Muito mais de 9.000 pacientes foram aleatorizados para óxido nitroso ou não, mais recentemente no ensaio ENIGMA-2 (6). Os resultados são claros: o óxido nitroso não aumenta o risco de infarto do miocárdio após cirurgia não cardíaca em geral, ou em qualquer subgrupo de pacientes. Da mesma forma, o óxido nitroso não aumenta o risco de infecção ou mortalidade do sítio cirúrgico (6), o que é consistente com um ensaio anterior (7). Estudos randomizados também mostram que o óxido nitroso não aumenta o risco de recidiva do câncer (8). O óxido nitroso é um antagonista fraco do NMDA. Como seria de esperar, o óxido nitroso reduz o risco de dor cirúrgica persistente (9).

Na verdade, parece haver apenas dois pequenos efeitos adversos do óxido nitroso. O primeiro é um ligeiro aumento das náuseas e vómitos, um aumento consideravelmente menor do que o provocado pela anestesia volátil (10). Clínicos preocupados com náuseas e vómitos devem assim evitar anestésicos voláteis em vez de evitar o óxido nitroso. A segunda é a distensão intestinal. Mas em pacientes desobstruídos, o efeito é modesto e cirurgiões cegos de fato têm dificuldade em determinar se o óxido nitroso foi usado (11, 12).

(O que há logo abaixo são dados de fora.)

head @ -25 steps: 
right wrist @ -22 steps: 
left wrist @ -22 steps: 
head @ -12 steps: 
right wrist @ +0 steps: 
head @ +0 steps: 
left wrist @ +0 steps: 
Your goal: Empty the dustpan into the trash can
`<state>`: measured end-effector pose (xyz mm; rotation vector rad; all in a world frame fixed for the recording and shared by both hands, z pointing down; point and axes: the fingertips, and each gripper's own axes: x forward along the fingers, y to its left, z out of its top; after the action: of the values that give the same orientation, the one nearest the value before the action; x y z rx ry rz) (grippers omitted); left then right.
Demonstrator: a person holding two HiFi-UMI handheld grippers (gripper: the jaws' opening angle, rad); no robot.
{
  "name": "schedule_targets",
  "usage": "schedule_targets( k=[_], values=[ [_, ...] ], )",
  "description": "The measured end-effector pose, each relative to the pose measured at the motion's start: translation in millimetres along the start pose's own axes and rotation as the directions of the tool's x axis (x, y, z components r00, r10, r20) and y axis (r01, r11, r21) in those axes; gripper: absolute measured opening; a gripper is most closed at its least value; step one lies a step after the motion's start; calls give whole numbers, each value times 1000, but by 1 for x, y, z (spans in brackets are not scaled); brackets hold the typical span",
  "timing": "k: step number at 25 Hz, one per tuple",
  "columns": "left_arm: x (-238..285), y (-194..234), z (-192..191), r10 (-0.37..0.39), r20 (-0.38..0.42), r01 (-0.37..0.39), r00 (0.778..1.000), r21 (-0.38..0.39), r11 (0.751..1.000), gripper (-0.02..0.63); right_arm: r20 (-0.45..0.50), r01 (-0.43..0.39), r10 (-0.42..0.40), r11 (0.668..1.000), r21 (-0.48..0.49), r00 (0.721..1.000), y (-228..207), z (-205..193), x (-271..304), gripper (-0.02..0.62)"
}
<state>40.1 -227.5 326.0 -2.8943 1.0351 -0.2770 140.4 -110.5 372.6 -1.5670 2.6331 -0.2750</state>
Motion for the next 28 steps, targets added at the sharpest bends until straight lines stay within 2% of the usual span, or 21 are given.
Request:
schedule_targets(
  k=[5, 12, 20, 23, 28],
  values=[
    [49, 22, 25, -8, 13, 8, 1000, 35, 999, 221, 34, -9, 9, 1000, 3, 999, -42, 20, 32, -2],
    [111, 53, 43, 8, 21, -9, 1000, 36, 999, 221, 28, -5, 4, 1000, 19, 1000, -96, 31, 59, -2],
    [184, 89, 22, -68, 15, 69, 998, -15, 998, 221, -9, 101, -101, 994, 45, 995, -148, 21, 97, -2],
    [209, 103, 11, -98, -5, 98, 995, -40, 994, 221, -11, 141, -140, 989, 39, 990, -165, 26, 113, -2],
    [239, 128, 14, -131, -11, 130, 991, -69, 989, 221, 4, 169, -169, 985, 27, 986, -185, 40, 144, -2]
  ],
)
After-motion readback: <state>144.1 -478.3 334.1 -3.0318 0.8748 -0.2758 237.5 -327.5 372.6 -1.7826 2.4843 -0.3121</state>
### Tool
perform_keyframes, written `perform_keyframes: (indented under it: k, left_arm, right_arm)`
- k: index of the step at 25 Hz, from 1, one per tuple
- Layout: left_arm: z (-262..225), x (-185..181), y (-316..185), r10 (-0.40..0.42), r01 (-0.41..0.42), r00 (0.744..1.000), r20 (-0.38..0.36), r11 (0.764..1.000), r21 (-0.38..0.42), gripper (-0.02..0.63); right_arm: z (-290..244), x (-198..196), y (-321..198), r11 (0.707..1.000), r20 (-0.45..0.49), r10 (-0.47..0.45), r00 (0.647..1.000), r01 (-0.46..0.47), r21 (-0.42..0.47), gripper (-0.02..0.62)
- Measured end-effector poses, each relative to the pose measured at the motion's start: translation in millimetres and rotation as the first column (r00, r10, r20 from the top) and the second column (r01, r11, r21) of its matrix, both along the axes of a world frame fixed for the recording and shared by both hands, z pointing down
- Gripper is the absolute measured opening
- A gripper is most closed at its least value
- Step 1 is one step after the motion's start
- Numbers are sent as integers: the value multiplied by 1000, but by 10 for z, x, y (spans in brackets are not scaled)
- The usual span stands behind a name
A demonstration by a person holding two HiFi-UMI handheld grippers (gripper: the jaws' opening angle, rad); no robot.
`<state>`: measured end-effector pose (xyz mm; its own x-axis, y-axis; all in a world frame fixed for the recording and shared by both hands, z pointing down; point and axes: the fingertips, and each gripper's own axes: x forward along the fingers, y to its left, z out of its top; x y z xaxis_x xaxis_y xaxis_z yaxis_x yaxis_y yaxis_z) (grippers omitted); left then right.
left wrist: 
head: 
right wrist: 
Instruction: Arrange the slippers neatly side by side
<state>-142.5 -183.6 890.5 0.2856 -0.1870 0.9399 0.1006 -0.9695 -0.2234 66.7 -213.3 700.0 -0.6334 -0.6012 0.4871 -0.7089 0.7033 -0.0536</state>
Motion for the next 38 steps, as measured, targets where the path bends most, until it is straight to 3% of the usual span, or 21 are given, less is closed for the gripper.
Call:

Que o óxido nitroso é um gás de efeito estufa, cerca de 300 vezes mais potente que o dióxido de carbono, é proposto em algum momento como motivo para evitar a anestesia. Entretanto, o uso médico do óxido nitroso é trivial quando comparado ao uso do gás para propelente de produtos de espuma em latas (como creme de barbear), seu uso na produção de nylon, e seu uso em motores de corrida e foguetes. E o mais importante, apenas 30% do óxido nitroso liberado na atmosfera é proveniente da atividade humana, sendo a maior parte feita naturalmente no solo. Assim, embora o aquecimento global seja uma séria preocupação, o uso anestésico do óxido nitroso não contribui de forma significativa e não é uma razão substantiva para evitar esta droga de outra forma útil.

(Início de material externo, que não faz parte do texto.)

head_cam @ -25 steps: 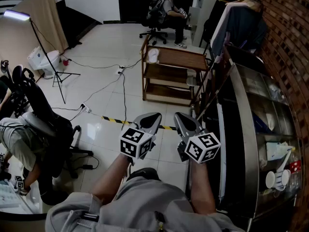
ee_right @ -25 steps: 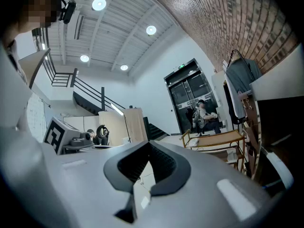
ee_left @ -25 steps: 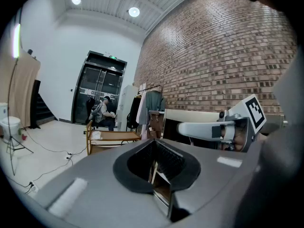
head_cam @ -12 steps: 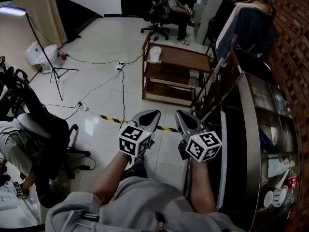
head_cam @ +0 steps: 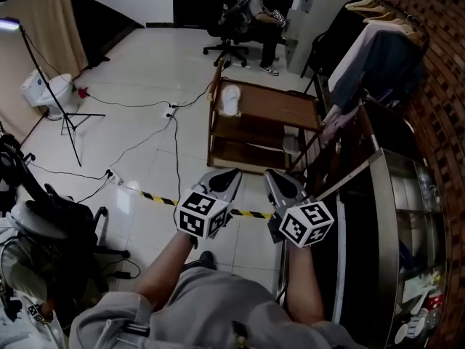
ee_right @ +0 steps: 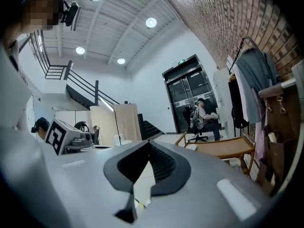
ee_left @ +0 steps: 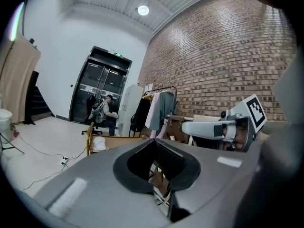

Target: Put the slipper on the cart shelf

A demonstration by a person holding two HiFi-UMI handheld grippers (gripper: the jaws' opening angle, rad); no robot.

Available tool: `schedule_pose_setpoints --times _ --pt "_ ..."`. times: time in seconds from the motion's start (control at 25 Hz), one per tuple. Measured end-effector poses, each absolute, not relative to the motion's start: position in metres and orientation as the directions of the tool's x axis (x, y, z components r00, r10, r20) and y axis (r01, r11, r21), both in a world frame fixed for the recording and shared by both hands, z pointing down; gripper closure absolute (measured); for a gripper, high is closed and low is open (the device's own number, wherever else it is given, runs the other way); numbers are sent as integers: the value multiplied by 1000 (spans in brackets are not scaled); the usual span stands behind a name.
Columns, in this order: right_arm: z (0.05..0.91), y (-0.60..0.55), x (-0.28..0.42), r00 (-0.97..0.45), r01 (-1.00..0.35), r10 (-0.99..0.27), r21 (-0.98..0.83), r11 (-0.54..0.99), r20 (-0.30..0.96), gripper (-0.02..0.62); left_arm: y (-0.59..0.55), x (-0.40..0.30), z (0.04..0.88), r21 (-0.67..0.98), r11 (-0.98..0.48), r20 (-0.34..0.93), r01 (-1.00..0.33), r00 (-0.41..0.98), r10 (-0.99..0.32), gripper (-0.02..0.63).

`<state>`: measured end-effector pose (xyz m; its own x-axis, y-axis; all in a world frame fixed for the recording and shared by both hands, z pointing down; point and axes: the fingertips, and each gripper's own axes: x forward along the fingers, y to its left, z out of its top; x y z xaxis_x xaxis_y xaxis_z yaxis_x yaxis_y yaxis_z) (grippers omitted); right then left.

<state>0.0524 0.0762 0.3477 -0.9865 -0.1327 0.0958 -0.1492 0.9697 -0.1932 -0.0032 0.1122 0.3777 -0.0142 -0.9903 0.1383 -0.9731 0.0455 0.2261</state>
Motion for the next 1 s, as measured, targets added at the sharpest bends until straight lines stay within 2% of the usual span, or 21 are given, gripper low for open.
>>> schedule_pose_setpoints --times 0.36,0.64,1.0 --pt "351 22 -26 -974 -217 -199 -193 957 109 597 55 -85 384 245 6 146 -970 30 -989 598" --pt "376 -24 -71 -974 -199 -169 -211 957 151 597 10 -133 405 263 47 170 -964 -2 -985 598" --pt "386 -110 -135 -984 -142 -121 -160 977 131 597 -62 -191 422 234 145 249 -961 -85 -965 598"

É claro que é fácil fornecer anestesia geral sem óxido nitroso. O meu argumento não é que os médicos devam usar óxido nitroso, apenas que não o devem evitar com base em preocupações teóricas sobre a toxicidade bioquímica, que se tem demonstrado claramente não serem verdadeiras. Esta posição é apoiada por um relatório da Task Force da Sociedade Europeia de Anestesiologistas, que concluiu: “Não há evidências clinicamente relevantes para a retirada de N2O da prática anestésica ou sedação processual… Não há evidências indicando que o uso de N2O aumenta o risco à saúde em pacientes ou provedores” (13).

Em resumo, o óxido nitroso é barato e tem cinética favorável; ele não aumenta o risco de infecção do local cirúrgico, infarto do miocárdio pós-operatório ou recidiva do câncer. O gás pode ser protetor contra dor incisional persistente. E as duas complicações resultantes da administração de óxido nitroso, náusea e distensão intestinal, são menores e não piores que as complicações causadas por anestésicos alternativos.